Can I Shutdown Cassandra Node During Repair

The DC/Bone Apache Cassandra service provides a robust API (attainable by HTTP or DC/Os CLI) for managing, repairing, and monitoring the service. Hither, only the CLI version is presented for conciseness, but see the API Reference for HTTP instructions.

Program Operations

An example of the DC/Bone Apache Cassandra service is ultimately a set of plans (how to run the service) and a gear up of pods (what to run). The service is driven primarily by 2 plans, deploy and recovery.

The deploy program is used during initial installation, as well equally during configuration and service updates. The recovery programme is an always-running program that ensures that the pods and tasks that should be running, stay running. Other plans ("sidecars") are used for secondary operations.

Every plan is made upwardly of a gear up of phases, each of which consists of one or more than steps.

Listing plans

A list of plans tin can exist retrieved using the CLI command:

          dcos cassandra --name=cassandra plan list                  

Inspecting a plan

View the electric current status of a program using the CLI command:

          dcos cassandra --proper noun=cassandra plan status <plan-name>                  

For example, the status of the completed deploy plan of the service will be:

          dcos cassandra --name=cassandra program status deploy deploy (serial strategy) (Complete) └─ node-deploy (serial strategy) (Complete)    ├─ node-0:[server] (Consummate)    ├─ node-0:[init_system_keyspaces] (COMPLETE)    ├─ node-1:[server] (COMPLETE)    └─ node-two:[server] (COMPLETE)                  

Note: Passing the --json flag to the condition command will render a JSON response which has UUIDs for the phases and steps of a plan. These UUIDs tin be useful in the other plan commands.

Operating on a plan

Start

Start a programme with the CLI command:

          dcos cassandra --name=cassandra program outset <plan-name>                  

Suspension

Pauses the programme, or a specific phase in that plan with the provided phase name (or UUID).

          dcos cassandra --proper name=cassandra plan interruption <programme (required)> <phase (optional)>                  

End

Stops the running plan with the provided name.

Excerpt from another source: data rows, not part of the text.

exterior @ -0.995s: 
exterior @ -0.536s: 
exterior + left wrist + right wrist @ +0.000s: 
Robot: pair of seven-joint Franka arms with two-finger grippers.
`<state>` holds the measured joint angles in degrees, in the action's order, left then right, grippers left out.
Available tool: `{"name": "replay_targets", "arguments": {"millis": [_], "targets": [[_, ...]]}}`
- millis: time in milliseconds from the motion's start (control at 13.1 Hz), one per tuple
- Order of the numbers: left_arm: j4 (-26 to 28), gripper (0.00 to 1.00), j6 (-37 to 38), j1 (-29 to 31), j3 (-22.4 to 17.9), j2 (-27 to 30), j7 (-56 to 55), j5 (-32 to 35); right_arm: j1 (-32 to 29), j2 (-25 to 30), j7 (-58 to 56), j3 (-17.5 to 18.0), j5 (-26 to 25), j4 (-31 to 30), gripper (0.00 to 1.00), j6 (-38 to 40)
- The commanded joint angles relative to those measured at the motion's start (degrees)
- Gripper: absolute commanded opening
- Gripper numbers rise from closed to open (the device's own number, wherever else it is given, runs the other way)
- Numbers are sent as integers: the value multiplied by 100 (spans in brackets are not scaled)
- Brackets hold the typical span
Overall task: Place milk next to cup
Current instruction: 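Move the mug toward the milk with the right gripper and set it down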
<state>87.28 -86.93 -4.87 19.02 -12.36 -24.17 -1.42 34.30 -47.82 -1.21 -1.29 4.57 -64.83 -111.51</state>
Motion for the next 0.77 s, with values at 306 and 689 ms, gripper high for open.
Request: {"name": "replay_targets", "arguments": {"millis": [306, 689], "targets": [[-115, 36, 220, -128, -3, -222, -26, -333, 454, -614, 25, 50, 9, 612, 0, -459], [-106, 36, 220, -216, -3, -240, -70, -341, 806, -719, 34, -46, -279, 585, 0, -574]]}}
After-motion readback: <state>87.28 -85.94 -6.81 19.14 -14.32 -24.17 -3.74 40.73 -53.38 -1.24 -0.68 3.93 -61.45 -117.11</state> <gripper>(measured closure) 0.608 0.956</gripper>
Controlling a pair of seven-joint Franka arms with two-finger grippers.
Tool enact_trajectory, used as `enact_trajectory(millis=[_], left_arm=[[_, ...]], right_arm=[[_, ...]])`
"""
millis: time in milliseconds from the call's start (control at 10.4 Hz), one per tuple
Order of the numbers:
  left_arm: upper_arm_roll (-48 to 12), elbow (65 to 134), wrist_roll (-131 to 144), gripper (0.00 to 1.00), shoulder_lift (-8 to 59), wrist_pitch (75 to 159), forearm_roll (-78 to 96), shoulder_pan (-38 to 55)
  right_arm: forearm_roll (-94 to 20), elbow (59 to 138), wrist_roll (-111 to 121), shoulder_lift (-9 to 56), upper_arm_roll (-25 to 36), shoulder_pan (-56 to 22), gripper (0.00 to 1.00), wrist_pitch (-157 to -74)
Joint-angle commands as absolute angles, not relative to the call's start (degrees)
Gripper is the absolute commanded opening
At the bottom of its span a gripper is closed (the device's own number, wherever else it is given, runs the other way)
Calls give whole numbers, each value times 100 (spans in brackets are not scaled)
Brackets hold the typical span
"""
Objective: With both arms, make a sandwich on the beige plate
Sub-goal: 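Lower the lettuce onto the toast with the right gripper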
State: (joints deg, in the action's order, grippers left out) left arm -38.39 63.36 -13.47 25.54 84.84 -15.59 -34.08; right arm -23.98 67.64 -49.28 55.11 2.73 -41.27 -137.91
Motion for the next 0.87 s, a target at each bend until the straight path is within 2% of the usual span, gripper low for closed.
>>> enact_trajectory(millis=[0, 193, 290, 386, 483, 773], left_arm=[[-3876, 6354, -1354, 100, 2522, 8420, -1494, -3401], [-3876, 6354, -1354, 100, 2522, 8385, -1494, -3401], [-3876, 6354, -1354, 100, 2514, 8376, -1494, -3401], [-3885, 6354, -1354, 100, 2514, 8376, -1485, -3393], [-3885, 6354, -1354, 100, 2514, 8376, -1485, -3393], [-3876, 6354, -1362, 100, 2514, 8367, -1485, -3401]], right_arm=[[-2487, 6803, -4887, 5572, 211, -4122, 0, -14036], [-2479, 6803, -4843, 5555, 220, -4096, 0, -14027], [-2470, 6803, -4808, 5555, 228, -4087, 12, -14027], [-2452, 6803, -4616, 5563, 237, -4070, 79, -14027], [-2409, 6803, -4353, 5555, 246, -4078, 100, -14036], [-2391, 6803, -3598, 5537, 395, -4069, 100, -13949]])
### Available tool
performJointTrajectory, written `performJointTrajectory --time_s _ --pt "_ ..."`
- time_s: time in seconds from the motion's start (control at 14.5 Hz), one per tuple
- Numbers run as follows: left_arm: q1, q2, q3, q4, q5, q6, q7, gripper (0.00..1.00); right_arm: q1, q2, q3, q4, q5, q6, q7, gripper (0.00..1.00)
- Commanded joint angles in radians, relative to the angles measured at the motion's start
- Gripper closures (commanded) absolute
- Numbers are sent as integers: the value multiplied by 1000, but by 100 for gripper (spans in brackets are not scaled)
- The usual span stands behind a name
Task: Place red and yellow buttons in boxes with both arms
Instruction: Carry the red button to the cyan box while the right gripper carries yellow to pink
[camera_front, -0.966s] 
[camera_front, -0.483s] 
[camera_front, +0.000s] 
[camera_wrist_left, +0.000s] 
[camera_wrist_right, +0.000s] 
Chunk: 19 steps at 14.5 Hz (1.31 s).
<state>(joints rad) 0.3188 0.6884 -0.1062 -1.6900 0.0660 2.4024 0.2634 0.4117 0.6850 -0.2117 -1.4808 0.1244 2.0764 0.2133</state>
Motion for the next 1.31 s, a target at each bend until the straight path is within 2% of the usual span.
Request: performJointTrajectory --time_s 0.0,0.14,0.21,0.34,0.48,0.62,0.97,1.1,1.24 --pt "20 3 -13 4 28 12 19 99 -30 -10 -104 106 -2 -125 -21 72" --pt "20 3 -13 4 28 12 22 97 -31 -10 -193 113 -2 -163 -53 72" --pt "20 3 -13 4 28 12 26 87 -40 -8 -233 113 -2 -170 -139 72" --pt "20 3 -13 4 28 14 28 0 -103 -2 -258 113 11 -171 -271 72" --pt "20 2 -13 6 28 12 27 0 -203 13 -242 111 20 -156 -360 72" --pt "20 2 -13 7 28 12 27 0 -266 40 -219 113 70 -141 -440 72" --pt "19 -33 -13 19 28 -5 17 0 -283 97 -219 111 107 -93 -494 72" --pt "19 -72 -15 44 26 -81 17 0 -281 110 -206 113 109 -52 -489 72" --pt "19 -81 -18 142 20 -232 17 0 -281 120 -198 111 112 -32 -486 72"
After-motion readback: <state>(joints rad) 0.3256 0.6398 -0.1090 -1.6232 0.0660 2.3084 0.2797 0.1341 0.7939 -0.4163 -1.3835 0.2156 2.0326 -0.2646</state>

          dcos cassandra --name=cassandra plan stop <programme>                  

Program Cease differs from Programme Intermission in the following ways:

  • Pause can exist issued for a specific phase or for all phases within a plan. Stop can only exist issued for a plan.
  • Pause updates the underlying Phase/Step state. Cease both ceases execution and of the plan and resets the plan to its initial pending state.

Resume

Resumes the plan, or a specific phase in that program, with the provided stage proper name (or UUID).

          dcos cassandra --name=cassandra plan resume <programme (required)> <phase (optional)>                  

Force-Restart

Restarts the specified stride, phase if no step is specified, or plan if no phase is specified.

          dcos cassandra --name=cassandra force-restart <plan (required)> <phase (optional)> <stride (optional)>                  

Strength-Complete

Forcefulness completes a specific pace in the provided stage of the plan. From the CLI it is only possible to force complete a step. The HTTP API supports force completing on phases and plans in their entirety.

          dcos cassandra --name=cassandra force-consummate <plan (required)> <phase (required)> <step (required)>                  

Pod Operations

A deployed example of the DC/Os Apache Cassandra service is made up of a set of running pods. Using the pod API, it is possible to manage the lifecycle of these pods as well equally investigate failures of the pods and their tasks.

Annotation: Managing pod count is done via the service configuration and does not have a direct API.

Listing

To list all the pods of the service run the CLI command:

          dcos cassandra --proper noun=cassandra pod list                  

Condition

To view the status of all pods or optionally just one pod run the CLI command:

          dcos cassandra --name=cassandra pod status <pod-name (optional)>                  

This will show whatever condition overrides for pods and their tasks.

Restart

To restart a pod in place, utilise the CLI command:

          dcos cassandra --proper name=cassandra pod restart <pod-name>                  

This will kill the tasks of the pod, and relaunch them in-place. The progress of the restart can be monitored by watching the recovery program of the service.

Replace

Supplant should be used only when the current instance of the pod should be completely destroyed. All persistent data (read: volumes) of the pod will be destroyed. Replace should be used when a DC/OS agent is being removed, is permanently down, or pod placement constraints demand to exist updated.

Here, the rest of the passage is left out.